*WHAT YOU HAVE TO DO:* From the line with "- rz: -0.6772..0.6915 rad" through the final line, transcribe the material below character for character; include no other lines.

+++ SUPPLIED DATA +++

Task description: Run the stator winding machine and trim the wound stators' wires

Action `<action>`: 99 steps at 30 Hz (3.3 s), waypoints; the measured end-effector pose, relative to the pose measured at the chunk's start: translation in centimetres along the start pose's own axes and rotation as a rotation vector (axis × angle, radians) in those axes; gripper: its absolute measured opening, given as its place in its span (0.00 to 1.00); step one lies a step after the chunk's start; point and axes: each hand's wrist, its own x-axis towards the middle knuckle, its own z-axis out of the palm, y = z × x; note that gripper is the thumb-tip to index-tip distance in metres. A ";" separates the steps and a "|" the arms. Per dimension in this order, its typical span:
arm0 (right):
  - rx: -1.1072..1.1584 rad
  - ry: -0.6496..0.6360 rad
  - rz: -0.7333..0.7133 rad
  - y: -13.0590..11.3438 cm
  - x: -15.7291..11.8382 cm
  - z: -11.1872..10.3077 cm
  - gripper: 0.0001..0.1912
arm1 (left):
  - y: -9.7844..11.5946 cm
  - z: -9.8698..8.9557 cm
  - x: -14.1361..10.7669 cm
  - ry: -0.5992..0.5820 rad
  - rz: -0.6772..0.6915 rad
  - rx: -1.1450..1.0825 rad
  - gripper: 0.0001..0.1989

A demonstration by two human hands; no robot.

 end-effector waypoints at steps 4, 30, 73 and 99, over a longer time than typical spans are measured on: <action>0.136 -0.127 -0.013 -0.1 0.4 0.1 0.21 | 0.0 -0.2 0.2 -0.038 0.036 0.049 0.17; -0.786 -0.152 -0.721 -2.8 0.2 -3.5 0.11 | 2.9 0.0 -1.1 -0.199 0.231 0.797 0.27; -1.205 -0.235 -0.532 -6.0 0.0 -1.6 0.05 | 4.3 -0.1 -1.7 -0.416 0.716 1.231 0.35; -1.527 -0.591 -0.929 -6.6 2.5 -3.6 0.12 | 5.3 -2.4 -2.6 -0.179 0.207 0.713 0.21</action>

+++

*EXPECTED ANSWER:*
  - rz: -0.6772..0.6915 rad
  - rx: -1.1450..1.0825 rad
  - gripper: 0.0001..0.1989

A demonstration by two human hands; no robot.

 end-effector waypoints at steps 4, 30, 73 and 99, over a longer time than typical spans are measured on: <action>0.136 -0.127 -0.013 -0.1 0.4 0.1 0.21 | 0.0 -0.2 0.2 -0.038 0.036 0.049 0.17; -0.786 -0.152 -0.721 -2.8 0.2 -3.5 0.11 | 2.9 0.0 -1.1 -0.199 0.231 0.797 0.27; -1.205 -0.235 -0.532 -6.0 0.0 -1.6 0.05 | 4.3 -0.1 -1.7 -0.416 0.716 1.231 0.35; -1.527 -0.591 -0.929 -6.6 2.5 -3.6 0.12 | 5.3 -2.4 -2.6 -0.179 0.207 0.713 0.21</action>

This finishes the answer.